Creating and performing the Japanese form of street theatre, kamishibai or “paper theatre”, since returning from a two-year stint in Japan after graduating from Wits where she studied fine arts and drama, Kahn describes her works as “perverse”, “compassionate” and “camp”.
This year is no different, as Kahn’s The Borrow Pit premieres at the National Arts Festival.
“If your brain is sticky, then anything you come into contact with can get stuck in there and grow into an idea. My play this year came from a YouTube video of an artist’s interview, a story I heard at a dinner party and a word my dad taught me that congealed together,” Kahn said.
Kahn performed her first show back in 2012 – The Epicene Butcher and Other Stories for Consenting Adults – which was, in her own words, a “last-ditch attempt to try something”.
Directed by John Trengove, the show was a sell-out success and was nominated for a Fleur du Cap and a Naledi award in 2014.
Last year was the third and final run of her second kamishibai production, We Didn’t Come to Hell for the Croissants: Seven Deadly New Stories for Consenting Adults, directed by Lindiwe Matshikiza.
The production was workshopped as part of the 2015 Johannesburg Pavilion at the 57th Venice Biennale.
It went on to travel extensively, garnering both local and international acclaim.
Looking back at workshopping the piece in Venice, Kahn said the experience was “very bohemian”, particularly while performing in an old butchery.
“In Venice old means like 400 years old. A 400-year-old butchery to debut a perverse cabaret? I mean, come on. I remember rolling up the holey Persian carpet [out of the house we were staying in] and carrying it to the butchery through the streets, feeling very bohemian,” Kahn said.
Self- proclaimed non-risk taker Kahn said this time round she, like her subjects, has thrown caution to the wind.
“It was advised that I work from an existing script for the Standard Bank Young Artist piece. I did not do this, writing from scratch [and I am not a writer]. This play will also be the first time I have directed my own work [another thing I was advised not to do], and I will perform in it as well.
“In one scene a character I play needs to kill another character, played by me – one of many, many things I’m not exactly sure how to achieve.
“But ... it feels absolutely right that the subject matter of this play be dealt with in a risky way. So that’s what I’m doing. I’m taking a risk.”
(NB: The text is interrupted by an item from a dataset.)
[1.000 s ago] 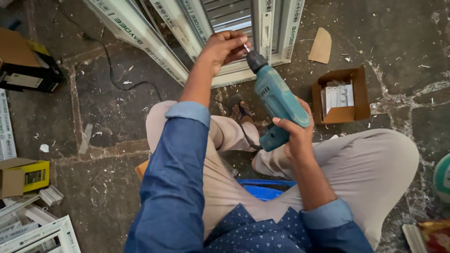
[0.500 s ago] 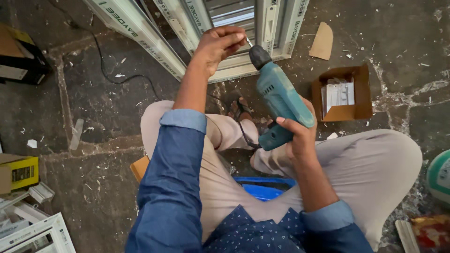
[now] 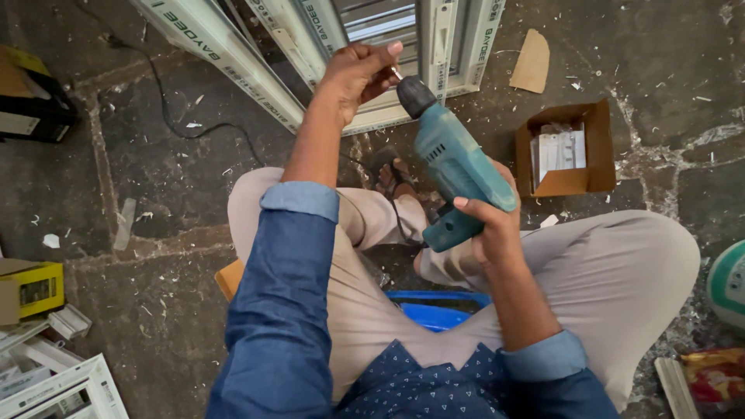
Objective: The person sits on a low stool on the workshop floor and uses a corded power drill to drive screws into white uPVC window frame profiles, attaching hardware components to the frames. They pick screws from a cardboard box, position brackets on the frame, and drill them in at multiple locations, steadying the frame with the other hand.
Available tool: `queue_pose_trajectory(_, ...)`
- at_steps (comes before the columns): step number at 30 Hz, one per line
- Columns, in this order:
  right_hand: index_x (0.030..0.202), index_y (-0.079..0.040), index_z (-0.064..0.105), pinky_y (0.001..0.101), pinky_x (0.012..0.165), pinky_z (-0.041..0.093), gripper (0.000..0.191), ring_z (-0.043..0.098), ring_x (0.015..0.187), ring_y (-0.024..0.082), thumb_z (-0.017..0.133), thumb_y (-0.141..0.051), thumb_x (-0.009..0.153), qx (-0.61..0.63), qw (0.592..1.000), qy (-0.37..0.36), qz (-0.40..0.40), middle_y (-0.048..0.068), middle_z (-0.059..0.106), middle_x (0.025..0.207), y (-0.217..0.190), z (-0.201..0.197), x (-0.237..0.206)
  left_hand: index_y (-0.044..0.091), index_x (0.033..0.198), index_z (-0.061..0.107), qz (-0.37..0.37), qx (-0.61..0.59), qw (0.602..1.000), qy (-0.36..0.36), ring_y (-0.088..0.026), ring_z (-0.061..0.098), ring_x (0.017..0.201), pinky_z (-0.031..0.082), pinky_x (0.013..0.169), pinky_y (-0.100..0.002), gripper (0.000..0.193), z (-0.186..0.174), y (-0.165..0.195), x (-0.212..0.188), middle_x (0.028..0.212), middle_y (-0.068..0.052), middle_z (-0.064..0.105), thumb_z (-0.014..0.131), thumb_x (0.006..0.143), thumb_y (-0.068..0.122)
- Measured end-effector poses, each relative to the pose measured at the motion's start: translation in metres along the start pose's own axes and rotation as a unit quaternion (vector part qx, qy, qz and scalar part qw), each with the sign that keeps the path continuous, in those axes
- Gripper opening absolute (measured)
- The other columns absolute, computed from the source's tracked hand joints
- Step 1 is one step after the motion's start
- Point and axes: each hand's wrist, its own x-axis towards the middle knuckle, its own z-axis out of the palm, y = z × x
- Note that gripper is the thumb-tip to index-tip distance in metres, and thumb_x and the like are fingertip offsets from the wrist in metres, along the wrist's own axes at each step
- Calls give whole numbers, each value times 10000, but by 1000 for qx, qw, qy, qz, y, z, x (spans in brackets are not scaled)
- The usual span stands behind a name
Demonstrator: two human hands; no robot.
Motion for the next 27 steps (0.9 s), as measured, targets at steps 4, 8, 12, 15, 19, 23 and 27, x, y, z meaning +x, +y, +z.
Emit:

Kahn’s ambitious work The Borrow Pit sees the narrator using sets of illustrated boards in a miniature stage-like device to accompany different scenes and is based on the lives of 20th Century British painters Francis Bacon and Lucian Freud. Both painters had muses who helped them on their way to remarkable fame.
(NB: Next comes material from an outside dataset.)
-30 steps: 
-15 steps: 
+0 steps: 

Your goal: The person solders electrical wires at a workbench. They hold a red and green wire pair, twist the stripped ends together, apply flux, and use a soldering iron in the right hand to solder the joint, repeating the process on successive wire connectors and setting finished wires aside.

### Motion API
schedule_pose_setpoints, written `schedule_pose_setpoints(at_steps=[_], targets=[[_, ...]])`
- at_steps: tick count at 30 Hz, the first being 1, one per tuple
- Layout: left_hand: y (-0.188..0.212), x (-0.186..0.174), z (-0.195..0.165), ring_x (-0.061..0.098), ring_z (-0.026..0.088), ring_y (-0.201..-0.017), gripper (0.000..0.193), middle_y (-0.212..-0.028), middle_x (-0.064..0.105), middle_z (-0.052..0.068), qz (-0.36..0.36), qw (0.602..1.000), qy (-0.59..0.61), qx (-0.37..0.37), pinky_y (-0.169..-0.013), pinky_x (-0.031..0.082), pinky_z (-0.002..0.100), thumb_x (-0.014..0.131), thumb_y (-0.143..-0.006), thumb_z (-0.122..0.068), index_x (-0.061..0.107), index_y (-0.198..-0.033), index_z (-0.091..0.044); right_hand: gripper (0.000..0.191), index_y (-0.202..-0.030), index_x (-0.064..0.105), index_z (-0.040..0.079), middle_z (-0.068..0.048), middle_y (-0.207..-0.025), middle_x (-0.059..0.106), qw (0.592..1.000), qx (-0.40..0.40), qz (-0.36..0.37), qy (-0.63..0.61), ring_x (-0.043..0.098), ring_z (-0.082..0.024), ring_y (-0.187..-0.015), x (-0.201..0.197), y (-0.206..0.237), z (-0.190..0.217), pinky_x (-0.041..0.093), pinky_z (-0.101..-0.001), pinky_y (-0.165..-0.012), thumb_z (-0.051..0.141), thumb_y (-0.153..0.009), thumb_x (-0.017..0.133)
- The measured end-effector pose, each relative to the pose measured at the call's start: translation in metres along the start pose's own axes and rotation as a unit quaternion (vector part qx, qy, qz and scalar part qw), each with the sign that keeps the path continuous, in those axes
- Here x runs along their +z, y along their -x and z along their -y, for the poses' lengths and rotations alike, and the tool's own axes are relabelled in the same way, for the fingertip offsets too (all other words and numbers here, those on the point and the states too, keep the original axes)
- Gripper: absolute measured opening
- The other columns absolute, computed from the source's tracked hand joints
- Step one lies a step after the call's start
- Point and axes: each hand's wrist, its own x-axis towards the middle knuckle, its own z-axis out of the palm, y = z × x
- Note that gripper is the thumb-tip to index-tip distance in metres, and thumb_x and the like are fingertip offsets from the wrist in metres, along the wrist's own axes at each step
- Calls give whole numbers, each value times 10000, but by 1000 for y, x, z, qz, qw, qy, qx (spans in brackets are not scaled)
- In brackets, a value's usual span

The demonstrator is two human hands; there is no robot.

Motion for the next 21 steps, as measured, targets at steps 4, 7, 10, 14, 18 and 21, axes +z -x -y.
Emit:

Kahn said the production asked the question “is art more important than people?”
“We can pretend that we make art for ourselves, but audiences are essential. We want to reach out our proverbial hands and stroke the proverbial arms of an audience.
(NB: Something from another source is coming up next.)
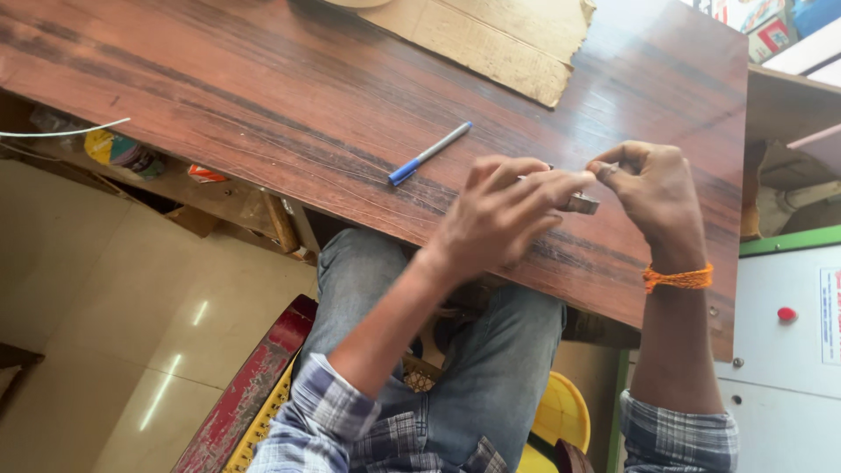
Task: The person sits at a wooden workbench and works on a small pump rotor assembly with copper windings, holding it steady while fitting and pressing components onto it by hand. They occasionally reposition the part and briefly pick up and set down a pen-like object before resuming fitting components.
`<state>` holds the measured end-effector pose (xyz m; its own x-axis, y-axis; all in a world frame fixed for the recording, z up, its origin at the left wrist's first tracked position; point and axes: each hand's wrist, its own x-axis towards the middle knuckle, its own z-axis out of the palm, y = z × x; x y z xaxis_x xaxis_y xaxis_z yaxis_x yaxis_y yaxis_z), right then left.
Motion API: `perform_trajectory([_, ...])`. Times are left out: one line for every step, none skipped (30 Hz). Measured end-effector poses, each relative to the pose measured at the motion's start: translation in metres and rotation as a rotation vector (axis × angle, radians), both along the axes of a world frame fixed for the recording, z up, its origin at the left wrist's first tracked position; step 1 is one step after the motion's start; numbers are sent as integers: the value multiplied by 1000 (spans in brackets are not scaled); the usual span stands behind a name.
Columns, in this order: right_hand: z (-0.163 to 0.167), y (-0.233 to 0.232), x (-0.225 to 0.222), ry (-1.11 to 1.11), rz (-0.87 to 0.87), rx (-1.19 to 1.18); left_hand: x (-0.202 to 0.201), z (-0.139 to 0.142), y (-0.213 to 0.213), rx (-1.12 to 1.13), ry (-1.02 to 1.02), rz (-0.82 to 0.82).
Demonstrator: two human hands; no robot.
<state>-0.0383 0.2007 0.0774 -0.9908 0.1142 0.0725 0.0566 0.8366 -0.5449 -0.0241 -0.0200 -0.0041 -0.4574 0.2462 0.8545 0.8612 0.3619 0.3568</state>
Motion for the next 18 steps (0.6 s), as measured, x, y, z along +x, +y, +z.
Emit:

“Art is a vital component of a functional society, but then again, food is more important than art,” Kahn quipped. Looking back at her festival years, she said although The Borrow Pit “might puncture my career”, being honoured with a Standard Bank Young Artist Award meant people valued what she made, “at least for the time being”.
Asked about highs and lows over the years performing at the Fest, Kahn said: “I always think of Grahamstown as cold, and I always have a cold. “I've also come to realise that I make the mistake of getting really drunk the night before the last show, which means the last performance is always a disaster”.
The Epicene Butcher and Other Stories for Consenting Adults was awarded the Critic’s Choice at Amsterdam Fringe 2012, an Archangel Award at the Brighton Fringe in 2014, and was nominated for best theatre piece at FringeWorld Perth.
Kahn was also named as one of the Mail & Guardian’s Top 200 Young South Africans in the Arts in 2013. She was part of the Centre for the Less Good Idea’s first season in 2017, where her films Somebody You’ve Already Painted Many Times from Memory and Beast Fur were screened.
The Borrow Pit is at the Rhodes Box today and tomorrow at 2pm and 8pm.